» **Problem to solve**
Give the data again exactly as it appears, excluding any pictures.

━━━━━━

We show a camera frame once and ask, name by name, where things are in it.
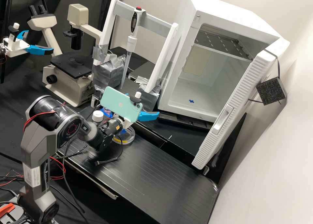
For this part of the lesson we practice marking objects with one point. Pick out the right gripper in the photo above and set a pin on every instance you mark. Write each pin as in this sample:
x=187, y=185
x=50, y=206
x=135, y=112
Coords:
x=127, y=123

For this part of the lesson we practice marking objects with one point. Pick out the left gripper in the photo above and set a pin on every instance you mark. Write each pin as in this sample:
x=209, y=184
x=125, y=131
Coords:
x=16, y=47

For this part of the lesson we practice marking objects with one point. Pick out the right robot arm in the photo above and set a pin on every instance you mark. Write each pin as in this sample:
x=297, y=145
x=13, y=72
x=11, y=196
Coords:
x=36, y=140

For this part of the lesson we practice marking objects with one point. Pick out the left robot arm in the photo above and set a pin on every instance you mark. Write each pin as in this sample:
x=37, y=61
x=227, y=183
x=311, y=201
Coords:
x=2, y=53

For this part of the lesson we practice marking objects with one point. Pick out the blue bottle holder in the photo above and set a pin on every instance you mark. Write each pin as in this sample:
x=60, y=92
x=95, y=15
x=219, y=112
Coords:
x=109, y=115

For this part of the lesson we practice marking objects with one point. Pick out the petri dish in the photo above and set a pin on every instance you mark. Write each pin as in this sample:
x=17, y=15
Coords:
x=126, y=137

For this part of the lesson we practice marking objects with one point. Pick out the white cap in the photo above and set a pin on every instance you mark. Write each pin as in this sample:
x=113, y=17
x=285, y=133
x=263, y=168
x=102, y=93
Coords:
x=97, y=116

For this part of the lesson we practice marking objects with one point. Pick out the cream microscope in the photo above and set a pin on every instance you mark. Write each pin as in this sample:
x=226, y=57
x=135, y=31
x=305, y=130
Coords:
x=68, y=79

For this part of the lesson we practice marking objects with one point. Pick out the white pipette stand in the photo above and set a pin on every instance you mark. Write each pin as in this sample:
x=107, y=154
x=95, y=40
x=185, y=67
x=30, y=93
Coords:
x=161, y=60

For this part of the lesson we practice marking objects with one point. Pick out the pipette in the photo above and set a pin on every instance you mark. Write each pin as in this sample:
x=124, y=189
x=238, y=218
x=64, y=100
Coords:
x=133, y=30

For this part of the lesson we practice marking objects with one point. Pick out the incubator door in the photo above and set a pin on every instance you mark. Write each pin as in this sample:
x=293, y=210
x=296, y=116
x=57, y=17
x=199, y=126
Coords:
x=234, y=104

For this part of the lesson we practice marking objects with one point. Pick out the white incubator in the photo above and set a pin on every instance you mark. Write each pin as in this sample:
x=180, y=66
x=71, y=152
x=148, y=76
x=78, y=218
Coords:
x=220, y=20

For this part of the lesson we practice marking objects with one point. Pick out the right wrist camera phone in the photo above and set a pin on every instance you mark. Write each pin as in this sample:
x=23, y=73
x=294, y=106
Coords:
x=119, y=104

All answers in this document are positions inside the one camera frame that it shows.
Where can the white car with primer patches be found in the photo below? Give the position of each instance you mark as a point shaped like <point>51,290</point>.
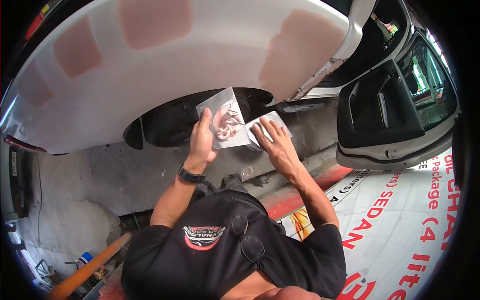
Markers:
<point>180,67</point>

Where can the black car tyre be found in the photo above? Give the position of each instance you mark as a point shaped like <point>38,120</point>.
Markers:
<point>172,120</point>

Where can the person's body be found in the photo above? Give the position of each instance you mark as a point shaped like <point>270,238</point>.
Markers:
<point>210,258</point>

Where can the person's right index finger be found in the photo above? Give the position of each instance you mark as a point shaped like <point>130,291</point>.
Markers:
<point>261,133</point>

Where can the metal filler spreader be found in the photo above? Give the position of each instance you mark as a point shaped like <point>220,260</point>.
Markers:
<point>279,119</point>

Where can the white printed banner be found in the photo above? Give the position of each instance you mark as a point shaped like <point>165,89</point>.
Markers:
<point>393,232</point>

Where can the square metal mixing plate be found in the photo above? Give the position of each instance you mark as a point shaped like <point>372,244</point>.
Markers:
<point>221,101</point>

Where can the person's right middle finger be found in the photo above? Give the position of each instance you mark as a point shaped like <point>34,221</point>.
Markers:
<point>270,126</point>

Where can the blue-lidded can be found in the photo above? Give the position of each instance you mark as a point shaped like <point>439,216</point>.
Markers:
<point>84,259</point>

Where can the person's legs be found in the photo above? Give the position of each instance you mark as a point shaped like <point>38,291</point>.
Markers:
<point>232,183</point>

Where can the open white car door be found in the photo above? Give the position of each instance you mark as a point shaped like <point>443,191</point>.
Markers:
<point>378,123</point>

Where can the black-framed eyeglasses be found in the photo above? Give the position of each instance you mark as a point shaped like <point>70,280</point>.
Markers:
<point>249,245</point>

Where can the person's right fingers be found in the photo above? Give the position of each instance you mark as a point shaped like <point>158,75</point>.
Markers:
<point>284,132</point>

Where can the person's left hand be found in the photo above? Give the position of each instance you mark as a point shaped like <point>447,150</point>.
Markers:
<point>200,146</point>

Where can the black wrist band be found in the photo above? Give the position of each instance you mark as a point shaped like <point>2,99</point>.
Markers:
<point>190,175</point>

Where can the person's right hand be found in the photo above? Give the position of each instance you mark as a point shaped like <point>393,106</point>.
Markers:
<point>279,150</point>

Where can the pink body filler blob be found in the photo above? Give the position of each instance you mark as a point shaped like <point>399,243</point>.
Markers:
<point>227,123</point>

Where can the person's left thumb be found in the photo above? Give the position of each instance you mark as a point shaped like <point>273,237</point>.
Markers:
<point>205,120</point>

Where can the orange pole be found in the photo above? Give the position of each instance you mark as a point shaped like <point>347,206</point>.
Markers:
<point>90,268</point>

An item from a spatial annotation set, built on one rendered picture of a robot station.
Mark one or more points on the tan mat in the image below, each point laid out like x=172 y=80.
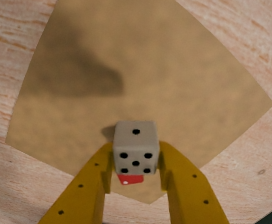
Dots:
x=101 y=61

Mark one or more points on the white die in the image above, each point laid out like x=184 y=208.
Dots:
x=135 y=147

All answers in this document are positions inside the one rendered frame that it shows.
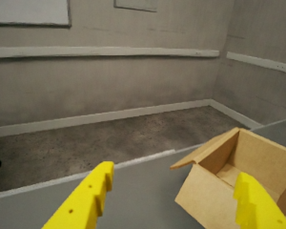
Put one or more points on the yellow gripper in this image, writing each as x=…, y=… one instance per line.
x=255, y=208

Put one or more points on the cardboard box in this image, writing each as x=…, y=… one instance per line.
x=209, y=200

━━━━━━

» **Finished task**
We show a camera frame once and ask, name by name, where things are in it.
For this part of the lesson we practice marking objects with one point. Pick out the right gripper in the photo above and set a pin on every instance you mark. Write each pin as in this sample:
x=187, y=185
x=50, y=206
x=135, y=112
Coords:
x=127, y=123

For this part of the lesson we practice marking objects with one point. Pick out the left gripper in the photo above and set a pin on every instance you mark. Write each pin as in this sample:
x=209, y=184
x=125, y=131
Coords:
x=16, y=47

For this part of the lesson we practice marking objects with one point. Pick out the right robot arm in the photo above and set a pin on every instance you mark. Write each pin as in this sample:
x=297, y=145
x=13, y=72
x=11, y=196
Coords:
x=36, y=140

For this part of the lesson we practice marking objects with one point. Pick out the left robot arm in the photo above and set a pin on every instance you mark. Write each pin as in this sample:
x=37, y=61
x=227, y=183
x=311, y=201
Coords:
x=2, y=53

For this part of the lesson we practice marking objects with one point. Pick out the blue bottle holder in the photo above and set a pin on every instance you mark. Write each pin as in this sample:
x=60, y=92
x=95, y=15
x=219, y=112
Coords:
x=109, y=115

For this part of the lesson we practice marking objects with one point. Pick out the petri dish in the photo above and set a pin on every instance you mark. Write each pin as in this sample:
x=17, y=15
Coords:
x=126, y=137

For this part of the lesson we practice marking objects with one point. Pick out the white cap in the photo above and set a pin on every instance you mark. Write each pin as in this sample:
x=113, y=17
x=285, y=133
x=263, y=168
x=102, y=93
Coords:
x=97, y=116

For this part of the lesson we practice marking objects with one point. Pick out the cream microscope in the photo above and set a pin on every instance you mark. Write each pin as in this sample:
x=226, y=57
x=135, y=31
x=305, y=130
Coords:
x=68, y=79

For this part of the lesson we practice marking objects with one point. Pick out the white pipette stand in the photo above and set a pin on every instance you mark. Write each pin as in this sample:
x=107, y=154
x=95, y=40
x=185, y=67
x=30, y=93
Coords:
x=161, y=60

For this part of the lesson we practice marking objects with one point. Pick out the pipette in the photo above and set a pin on every instance you mark. Write each pin as in this sample:
x=124, y=189
x=238, y=218
x=64, y=100
Coords:
x=133, y=30

For this part of the lesson we practice marking objects with one point. Pick out the incubator door in the photo above and set a pin on every instance you mark. Write each pin as in this sample:
x=293, y=210
x=296, y=116
x=57, y=17
x=199, y=126
Coords:
x=234, y=104

For this part of the lesson we practice marking objects with one point. Pick out the white incubator in the photo above and set a pin on every instance you mark. Write each pin as in this sample:
x=180, y=66
x=71, y=152
x=148, y=76
x=78, y=218
Coords:
x=220, y=20

For this part of the lesson we practice marking objects with one point. Pick out the right wrist camera phone in the photo above and set a pin on every instance you mark. Write each pin as in this sample:
x=23, y=73
x=294, y=106
Coords:
x=119, y=104

All answers in this document are positions inside the one camera frame that it shows.
Where can the white car with primer patches be found in the photo below? Give the position of each instance you mark as a point shaped like <point>51,290</point>.
Markers:
<point>180,67</point>

Where can the black car tyre be found in the photo above? Give the position of each instance you mark as a point shaped like <point>38,120</point>.
Markers:
<point>172,120</point>

Where can the person's body be found in the photo above? Give the position of each instance you mark as a point shaped like <point>270,238</point>.
Markers:
<point>210,258</point>

Where can the person's right index finger be found in the photo above? Give the position of each instance you mark as a point shaped like <point>130,291</point>.
Markers:
<point>261,133</point>

Where can the metal filler spreader be found in the photo above? Give the position of each instance you mark as a point shaped like <point>220,260</point>.
Markers:
<point>279,119</point>

Where can the white printed banner be found in the photo above? Give the position of each instance you mark as a point shaped like <point>165,89</point>.
Markers:
<point>393,232</point>

Where can the square metal mixing plate be found in the photo above? Give the position of each instance you mark as a point shaped like <point>372,244</point>.
Markers:
<point>221,101</point>

Where can the person's right middle finger be found in the photo above? Give the position of each instance you mark as a point shaped like <point>34,221</point>.
Markers:
<point>270,126</point>

Where can the blue-lidded can be found in the photo above? Give the position of each instance you mark as a point shaped like <point>439,216</point>.
Markers:
<point>84,259</point>

Where can the person's legs be found in the photo above? Give the position of each instance you mark as a point shaped like <point>38,291</point>.
Markers:
<point>232,183</point>

Where can the open white car door be found in the photo above? Give the position of each instance you mark as a point shaped like <point>443,191</point>.
Markers:
<point>378,123</point>

Where can the black-framed eyeglasses be found in the photo above? Give the position of each instance you mark as a point shaped like <point>70,280</point>.
Markers:
<point>249,245</point>

Where can the person's right fingers be found in the photo above? Give the position of each instance you mark as a point shaped like <point>158,75</point>.
Markers:
<point>284,132</point>

Where can the person's left hand be found in the photo above? Give the position of each instance you mark as a point shaped like <point>447,150</point>.
Markers:
<point>200,146</point>

Where can the black wrist band be found in the photo above? Give the position of each instance you mark as a point shaped like <point>2,99</point>.
Markers:
<point>190,175</point>

Where can the person's right hand be found in the photo above? Give the position of each instance you mark as a point shaped like <point>393,106</point>.
Markers:
<point>279,150</point>

Where can the pink body filler blob be found in the photo above? Give the position of each instance you mark as a point shaped like <point>399,243</point>.
Markers:
<point>227,123</point>

Where can the person's left thumb be found in the photo above? Give the position of each instance you mark as a point shaped like <point>273,237</point>.
Markers:
<point>205,120</point>

Where can the orange pole be found in the photo above? Give the position of each instance you mark as a point shaped like <point>347,206</point>.
Markers:
<point>90,268</point>

An item from a spatial annotation set, built on one rendered picture of a robot station.
Mark one or more points on the tan mat in the image below, each point laid out like x=172 y=80.
Dots:
x=101 y=61

Mark one or more points on the white die in the image above, each point laid out like x=184 y=208.
Dots:
x=135 y=147

All answers in this document are positions inside the one rendered frame that it shows.
Put one or more points on the yellow gripper in this image, writing each as x=…, y=… one instance per line.
x=255, y=208

Put one or more points on the cardboard box in this image, writing each as x=…, y=… one instance per line.
x=209, y=200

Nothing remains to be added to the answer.